▶ [Exercise directions] Examine each line of the data. Copy those that contain the string "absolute".

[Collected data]
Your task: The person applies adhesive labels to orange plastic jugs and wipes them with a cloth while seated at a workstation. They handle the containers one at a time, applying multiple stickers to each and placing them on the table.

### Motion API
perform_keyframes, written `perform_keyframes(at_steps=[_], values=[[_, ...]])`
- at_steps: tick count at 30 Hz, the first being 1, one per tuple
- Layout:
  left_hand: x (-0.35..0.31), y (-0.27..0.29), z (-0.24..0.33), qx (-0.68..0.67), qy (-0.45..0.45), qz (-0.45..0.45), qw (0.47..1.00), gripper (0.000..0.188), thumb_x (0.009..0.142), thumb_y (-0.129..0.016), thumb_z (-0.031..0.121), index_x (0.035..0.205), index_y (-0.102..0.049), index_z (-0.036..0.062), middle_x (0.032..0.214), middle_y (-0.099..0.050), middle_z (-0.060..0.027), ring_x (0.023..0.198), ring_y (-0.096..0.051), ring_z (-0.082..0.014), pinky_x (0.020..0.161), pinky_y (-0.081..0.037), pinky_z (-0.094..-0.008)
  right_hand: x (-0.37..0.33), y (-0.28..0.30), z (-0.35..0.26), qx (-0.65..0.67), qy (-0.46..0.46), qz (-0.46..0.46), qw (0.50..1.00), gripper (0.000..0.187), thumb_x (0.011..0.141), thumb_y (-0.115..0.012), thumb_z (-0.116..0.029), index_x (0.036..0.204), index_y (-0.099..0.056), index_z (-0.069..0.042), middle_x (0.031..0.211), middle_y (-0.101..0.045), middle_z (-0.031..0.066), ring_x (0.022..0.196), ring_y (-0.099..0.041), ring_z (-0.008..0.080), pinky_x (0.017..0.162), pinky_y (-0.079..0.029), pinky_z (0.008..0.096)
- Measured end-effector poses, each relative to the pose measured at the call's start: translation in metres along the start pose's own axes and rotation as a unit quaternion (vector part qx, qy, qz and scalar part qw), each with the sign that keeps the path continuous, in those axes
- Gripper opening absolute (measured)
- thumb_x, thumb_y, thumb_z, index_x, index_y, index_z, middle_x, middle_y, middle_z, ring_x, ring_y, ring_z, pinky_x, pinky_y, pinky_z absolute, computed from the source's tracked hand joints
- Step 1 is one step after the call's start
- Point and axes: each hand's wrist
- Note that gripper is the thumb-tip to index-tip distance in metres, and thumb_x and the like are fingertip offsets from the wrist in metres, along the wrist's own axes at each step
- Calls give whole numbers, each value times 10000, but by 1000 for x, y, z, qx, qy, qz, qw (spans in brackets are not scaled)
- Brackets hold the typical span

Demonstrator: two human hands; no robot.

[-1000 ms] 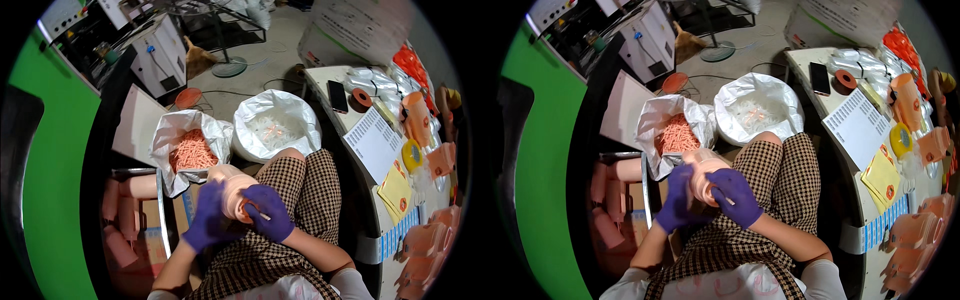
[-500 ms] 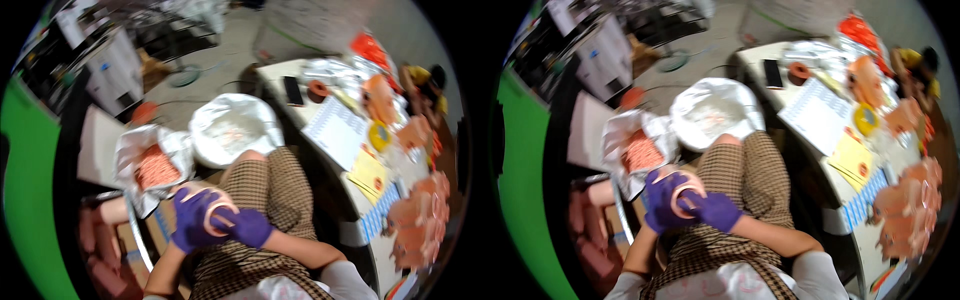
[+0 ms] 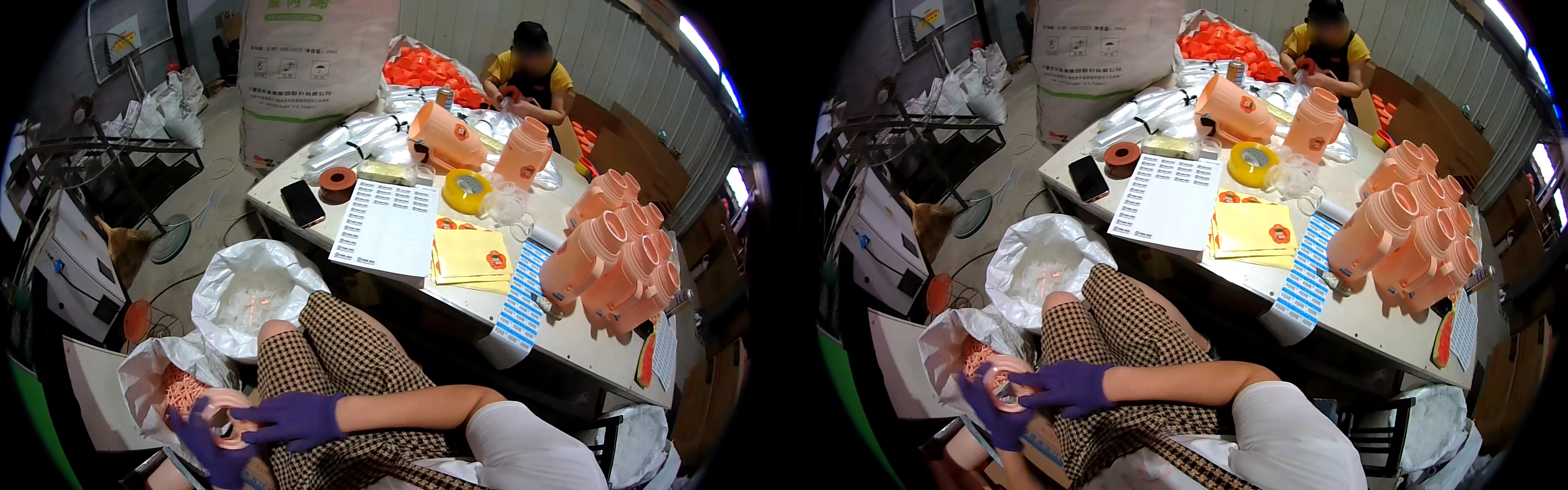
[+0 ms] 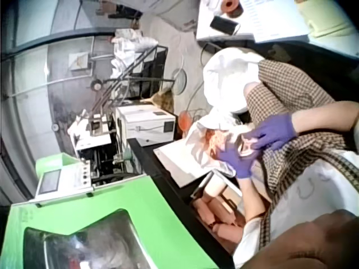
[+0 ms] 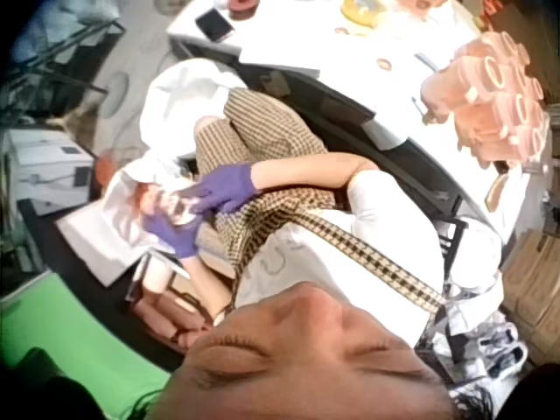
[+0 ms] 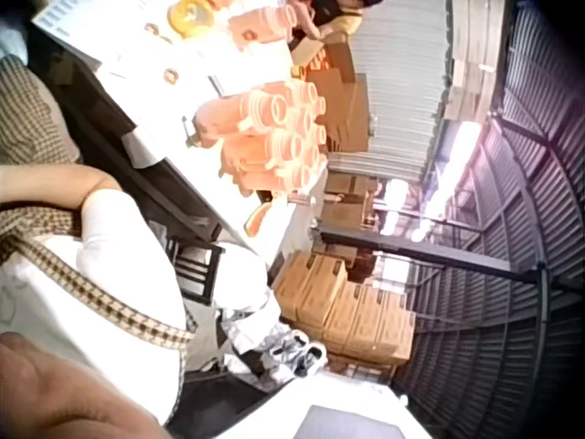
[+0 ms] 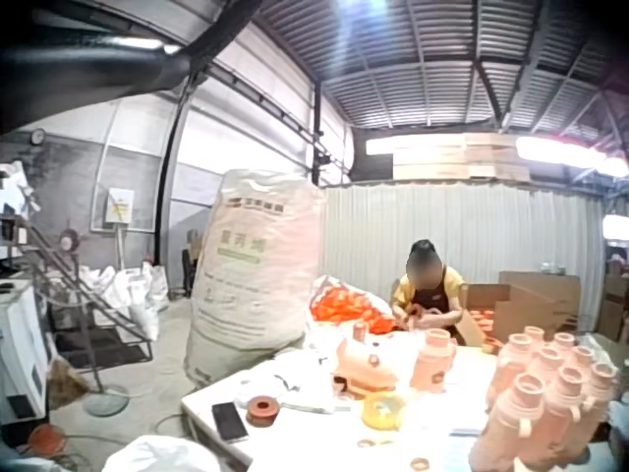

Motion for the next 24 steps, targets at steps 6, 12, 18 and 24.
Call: perform_keyframes(at_steps=[6,12,18,24], values=[[-52,30,-161,-153,230,151,949,995,789,-766,147,1579,-179,0,1528,-420,-197,1398,-433,-311,1159,-337,-439,-128,187,-8,-296,-319,93,896,158,819,-669,-136,967,-703,-93,1062,-705,168,965,-674,344,812,-554,446],[-30,-1,-111,-107,125,73,984,991,746,-795,177,1540,-228,5,1469,-453,-173,1366,-445,-311,1189,-257,-450,-388,315,58,-604,-666,24,438,254,831,-583,-121,1070,-672,-124,1125,-629,127,984,-623,331,833,-524,468],[-13,-27,8,-241,125,-44,961,956,625,-888,279,1427,-422,44,1370,-515,-123,1314,-471,-322,1208,-198,-485,-427,331,70,-666,-530,101,515,182,811,-602,-168,925,-735,-119,1169,-648,145,1000,-628,341,846,-509,482],[-11,-31,17,-342,231,-96,906,864,615,-900,344,1334,-505,71,1297,-574,-105,1232,-539,-297,1184,-225,-504,-211,186,-7,123,-422,466,768,562,948,-657,-83,1476,-473,-30,953,-647,2,799,-572,72,708,-489,244]])
Point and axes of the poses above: each hand's wrist, its own x-axis towards the middle knuckle, its own y-axis out of the back of the hand, z = x × y
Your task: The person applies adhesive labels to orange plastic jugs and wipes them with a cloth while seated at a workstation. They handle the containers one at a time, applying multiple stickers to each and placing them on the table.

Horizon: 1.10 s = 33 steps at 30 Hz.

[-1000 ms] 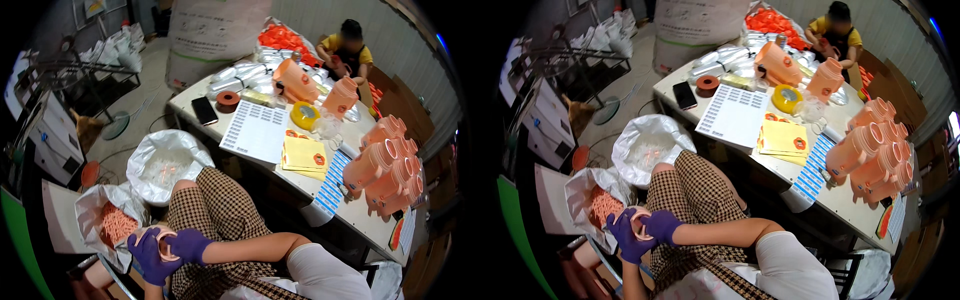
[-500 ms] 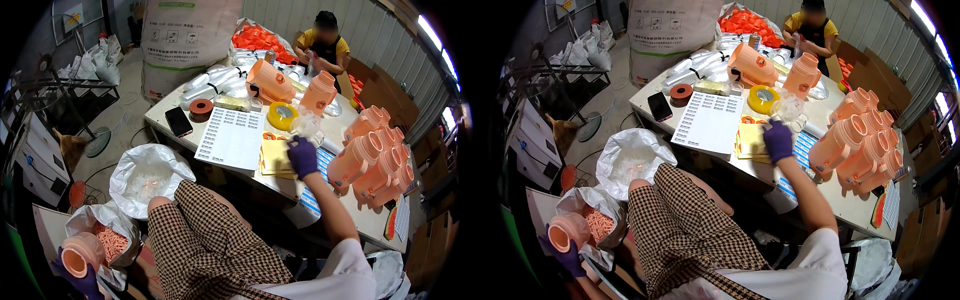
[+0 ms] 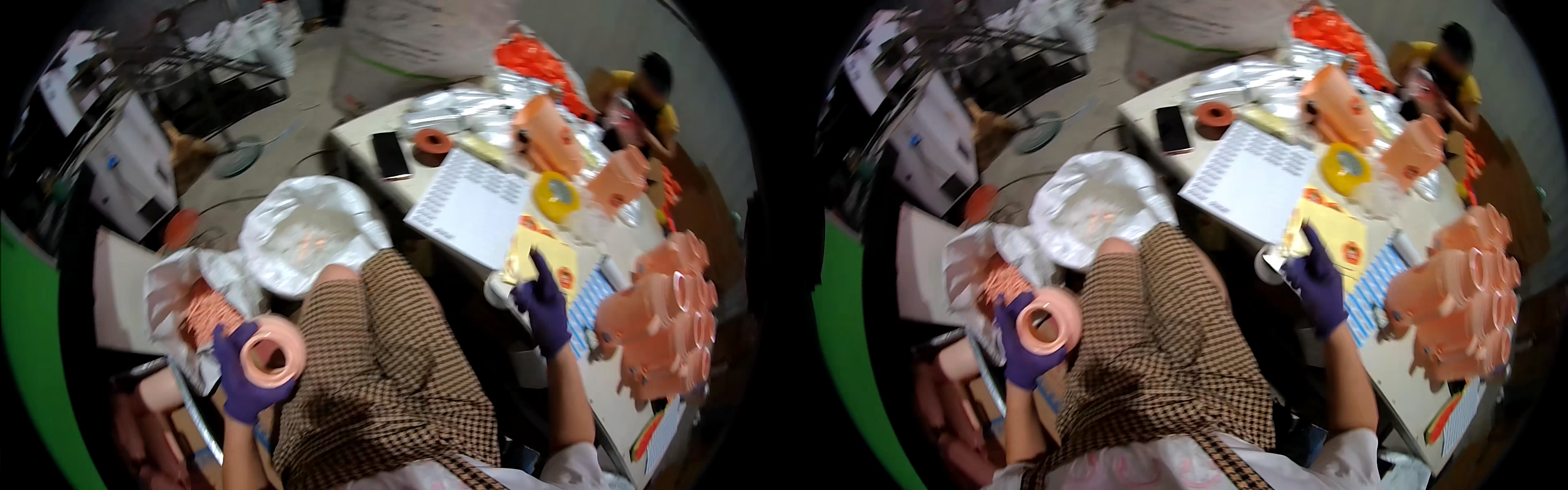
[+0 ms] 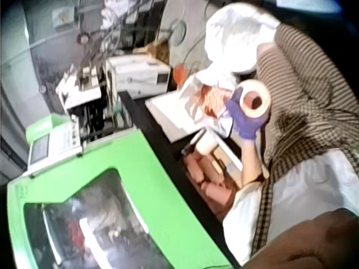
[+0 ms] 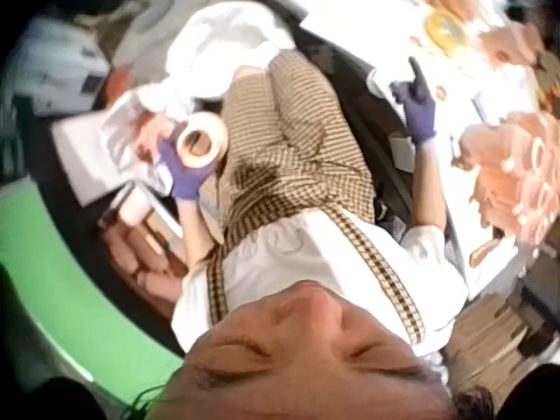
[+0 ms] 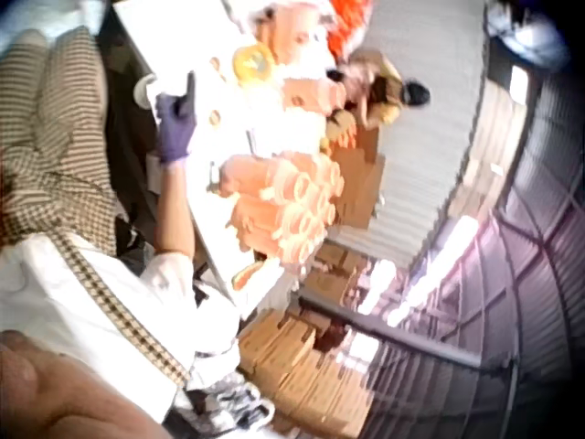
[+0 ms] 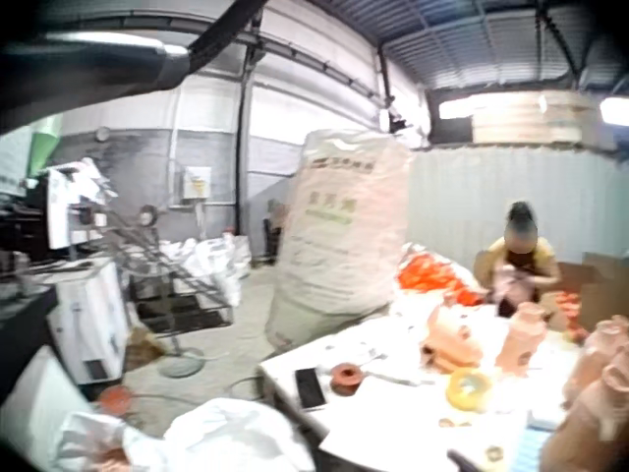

▶ [Written solution]
- Gripper opening absolute (measured)
- thumb_x, thumb_y, thumb_z, index_x, index_y, index_z, middle_x, middle_y, middle_z, ring_x, ring_y, ring_z, pinky_x, pinky_y, pinky_z absolute, computed from the source's tracked hand joints

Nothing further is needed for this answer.